FYI this is my current, pretty disgusting instance bootstrap script 😅:

#!/bin/bash
set -euox pipefail

# Function for logging
log() {
  echo "[$(date +'%Y-%m-%d %H:%M:%S')] $*" | tee -a /var/log/gpu-instance-setup.log
}

# Error handling
handle_error() {
  log "Error occurred in line $1"
  # exit 1
}

trap 'handle_error $LINENO' ERR

# Enable SSM agent
log "Enable SSM agent"
sudo systemctl enable amazon-ssm-agent --now

# Set environment variables
export TMPDIR=/home/ec2-user/tmp
export CC=/usr/bin/gcc10-cc

# # Update and install packages
log "Updating system"
sudo echo "fastestmirror=true" | sudo tee -a /etc/dnf/dnf.conf
sudo dnf config-manager --add-repo https://developer.download.nvidia.com/compute/cuda/repos/amzn2023/x86_64/cuda-amzn2023.repo
curl -fsSL https://nvidia.github.io/libnvidia-container/stable/rpm/nvidia-container-toolkit.repo | sudo tee /etc/yum.repos.d/nvidia-container-toolkit.repo
sudo yum update -y

# Install NVIDIA drivers
log "Installing NVIDIA drivers"
sudo dnf install -y dkms kernel-devel kernel-modules-extra
sudo dnf clean expire-cache
sudo dnf -y module install nvidia-driver:latest-dkms

# # Install NVIDIA Container Toolkit
log "Installing Nvidia Container Toolkit packages"

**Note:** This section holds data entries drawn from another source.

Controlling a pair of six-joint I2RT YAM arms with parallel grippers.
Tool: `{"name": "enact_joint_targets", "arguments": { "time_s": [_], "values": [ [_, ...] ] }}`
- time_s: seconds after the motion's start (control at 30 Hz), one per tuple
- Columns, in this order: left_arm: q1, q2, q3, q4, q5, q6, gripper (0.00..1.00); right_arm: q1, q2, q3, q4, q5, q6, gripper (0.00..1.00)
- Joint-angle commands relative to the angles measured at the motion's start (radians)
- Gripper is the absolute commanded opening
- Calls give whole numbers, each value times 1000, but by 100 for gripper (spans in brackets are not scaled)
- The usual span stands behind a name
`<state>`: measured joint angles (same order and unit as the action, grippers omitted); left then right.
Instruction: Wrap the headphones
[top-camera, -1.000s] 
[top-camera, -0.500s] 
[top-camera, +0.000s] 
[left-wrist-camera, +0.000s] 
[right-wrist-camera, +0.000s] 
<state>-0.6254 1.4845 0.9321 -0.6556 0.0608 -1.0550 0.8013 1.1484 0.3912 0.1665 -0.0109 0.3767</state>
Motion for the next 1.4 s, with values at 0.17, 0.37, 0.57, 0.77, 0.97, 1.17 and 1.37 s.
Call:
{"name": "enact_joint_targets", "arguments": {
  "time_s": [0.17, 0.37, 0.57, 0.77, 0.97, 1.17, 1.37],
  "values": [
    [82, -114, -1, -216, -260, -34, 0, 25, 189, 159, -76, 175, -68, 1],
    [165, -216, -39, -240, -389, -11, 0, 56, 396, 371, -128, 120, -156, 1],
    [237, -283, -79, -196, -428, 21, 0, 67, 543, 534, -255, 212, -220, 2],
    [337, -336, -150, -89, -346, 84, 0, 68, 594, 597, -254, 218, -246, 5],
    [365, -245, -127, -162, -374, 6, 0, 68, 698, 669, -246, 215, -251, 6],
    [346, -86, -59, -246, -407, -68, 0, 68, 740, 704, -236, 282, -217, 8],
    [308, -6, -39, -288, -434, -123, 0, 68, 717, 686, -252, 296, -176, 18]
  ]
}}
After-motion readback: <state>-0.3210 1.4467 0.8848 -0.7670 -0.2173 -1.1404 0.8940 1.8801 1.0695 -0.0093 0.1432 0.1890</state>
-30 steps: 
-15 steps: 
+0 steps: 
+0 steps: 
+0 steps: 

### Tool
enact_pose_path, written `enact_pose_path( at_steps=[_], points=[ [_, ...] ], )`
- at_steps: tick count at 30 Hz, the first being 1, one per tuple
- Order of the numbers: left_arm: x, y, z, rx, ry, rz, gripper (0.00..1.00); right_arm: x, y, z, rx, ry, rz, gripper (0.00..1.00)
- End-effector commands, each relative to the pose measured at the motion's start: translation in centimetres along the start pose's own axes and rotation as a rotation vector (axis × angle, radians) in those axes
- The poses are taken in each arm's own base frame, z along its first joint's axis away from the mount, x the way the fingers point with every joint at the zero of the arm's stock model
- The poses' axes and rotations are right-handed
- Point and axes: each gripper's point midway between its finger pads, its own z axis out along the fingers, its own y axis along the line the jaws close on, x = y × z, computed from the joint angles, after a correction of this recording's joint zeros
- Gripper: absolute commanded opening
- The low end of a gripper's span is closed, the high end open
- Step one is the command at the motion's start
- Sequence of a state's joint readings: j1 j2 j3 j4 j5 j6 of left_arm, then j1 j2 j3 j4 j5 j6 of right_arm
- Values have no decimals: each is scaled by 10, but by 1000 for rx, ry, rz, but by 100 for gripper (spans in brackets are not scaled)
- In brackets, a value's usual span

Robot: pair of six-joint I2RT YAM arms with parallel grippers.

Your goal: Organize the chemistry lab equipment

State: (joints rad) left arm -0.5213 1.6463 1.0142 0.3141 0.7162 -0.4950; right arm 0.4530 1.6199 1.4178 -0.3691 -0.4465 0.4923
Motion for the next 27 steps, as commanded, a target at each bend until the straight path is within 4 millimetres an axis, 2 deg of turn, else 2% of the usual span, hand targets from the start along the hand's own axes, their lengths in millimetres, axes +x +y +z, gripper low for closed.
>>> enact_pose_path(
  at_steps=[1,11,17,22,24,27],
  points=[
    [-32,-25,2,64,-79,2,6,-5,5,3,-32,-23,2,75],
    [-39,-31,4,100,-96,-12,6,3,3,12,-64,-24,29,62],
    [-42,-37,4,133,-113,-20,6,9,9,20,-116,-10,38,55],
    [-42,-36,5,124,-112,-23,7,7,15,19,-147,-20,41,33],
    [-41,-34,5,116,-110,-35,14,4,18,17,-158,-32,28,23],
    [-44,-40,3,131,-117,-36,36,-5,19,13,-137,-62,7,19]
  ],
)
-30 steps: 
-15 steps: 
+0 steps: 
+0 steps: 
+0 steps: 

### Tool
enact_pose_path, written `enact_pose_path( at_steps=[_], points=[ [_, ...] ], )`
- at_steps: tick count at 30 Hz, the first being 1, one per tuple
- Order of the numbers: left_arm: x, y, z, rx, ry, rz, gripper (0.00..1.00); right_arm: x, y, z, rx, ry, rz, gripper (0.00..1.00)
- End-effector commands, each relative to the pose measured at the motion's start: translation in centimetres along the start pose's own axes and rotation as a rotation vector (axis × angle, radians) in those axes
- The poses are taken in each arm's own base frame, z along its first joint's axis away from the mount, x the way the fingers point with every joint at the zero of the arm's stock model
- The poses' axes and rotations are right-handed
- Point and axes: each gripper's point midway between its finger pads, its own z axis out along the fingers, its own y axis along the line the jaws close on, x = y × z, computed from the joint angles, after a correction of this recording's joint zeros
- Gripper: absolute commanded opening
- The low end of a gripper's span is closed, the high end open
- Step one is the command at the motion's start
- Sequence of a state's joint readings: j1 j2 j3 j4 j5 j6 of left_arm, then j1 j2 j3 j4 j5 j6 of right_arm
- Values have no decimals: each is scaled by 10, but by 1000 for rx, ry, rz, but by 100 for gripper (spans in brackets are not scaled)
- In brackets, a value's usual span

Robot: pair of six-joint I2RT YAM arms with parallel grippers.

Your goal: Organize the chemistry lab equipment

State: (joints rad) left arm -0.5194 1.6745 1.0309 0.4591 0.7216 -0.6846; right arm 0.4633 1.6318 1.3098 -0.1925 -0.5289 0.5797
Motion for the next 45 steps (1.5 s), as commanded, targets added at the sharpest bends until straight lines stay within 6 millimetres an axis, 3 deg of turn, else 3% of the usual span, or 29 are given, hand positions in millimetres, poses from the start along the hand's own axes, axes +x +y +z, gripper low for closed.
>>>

# AWS doesn't have a working AL2023 AMI for nvidia (see https://github.com/amazonlinux/amazon-linux-2023/issues/12), so we need to install the toolkit manually
sudo dnf install -y docker nvidia-container-toolkit

log "Installing docker compose"
sudo mkdir -p /usr/local/lib/docker/cli-plugins
# shellcheck disable=SC2154
sudo curl -SL "https://github.com/docker/compose/releases/download/v${compose_version}/docker-compose-linux-x86_64" -o /usr/local/lib/docker/cli-plugins/docker-compose
sudo chmod +x /usr/local/lib/docker/cli-plugins/docker-compose
sudo docker compose version

# Configure Docker
log "Configuring Docker"
sudo usermod -aG docker ec2-user
sudo systemctl enable docker.service
sudo nvidia-ctk runtime configure --runtime=docker

sudo sed -i 's/"runtimes": {/"max-concurrent-downloads": 8,\n    "max-concurrent-uploads": 4,\n    "runtimes": {/' /etc/docker/daemon.json
sudo systemctl restart docker

# # Function to wait for Docker to be ready
wait_for_docker() {
  local max_attempts=30
  local attempt=1
  while ! docker info >/dev/null 2>&1; do
    if [ $attempt -eq $max_attempts ]; then
      log "Docker did not become ready in time"
      return 1
    fi
    log "Waiting for Docker to be ready (attempt $attempt/$max_attempts)..."
    sleep 5
    ((attempt++))
  done
  return 0
}

log "Installing additional tooling packages"
sudo dnf install -y wget htop tmux git jq iftop python3-pip
sudo pip install -U nvitop &

# Add an alias to the ollama command
echo "alias ollama='docker exec -it ollama ollama'" >>~/.bashrc
echo "alias ollama='docker exec -it ollama ollama'" | sudo tee -a /home/ec2-user/.bashrc >/dev/null

# # Wait for Docker to be ready
wait_for_docker

### Docker Compose via SSM ###

# Fetch docker-compose.yaml from SSM Parameter Store
# shellcheck disable=SC2154
sudo aws ssm get-parameter --name "/ai-accelerator/docker-compose" --with-decryption --region "${aws_region}" --query "Parameter.Value" --output text | sudo tee /home/ec2-user/docker-compose.yaml >/dev/null

# Set correct ownership and permissions
sudo chown ec2-user:ec2-user /home/ec2-user/docker-compose.yaml
sudo chmod 644 /home/ec2-user/docker-compose.yaml

# Navigate to the directory containing docker-compose.yaml and start the services
sudo sh -c 'cd /home/ec2-user && docker compose up -d'

log "GPU instance setup completed successfully"

For context - for "normal" workloads I'd just deploy things to ECS/EKS, but there's a few cases where I'm needing to spin up AI/LLM tooling in a big ol' dumb GPU optimised EC2 instance for PoCs/testing (also as Bedrock is basically useless in the AU regions).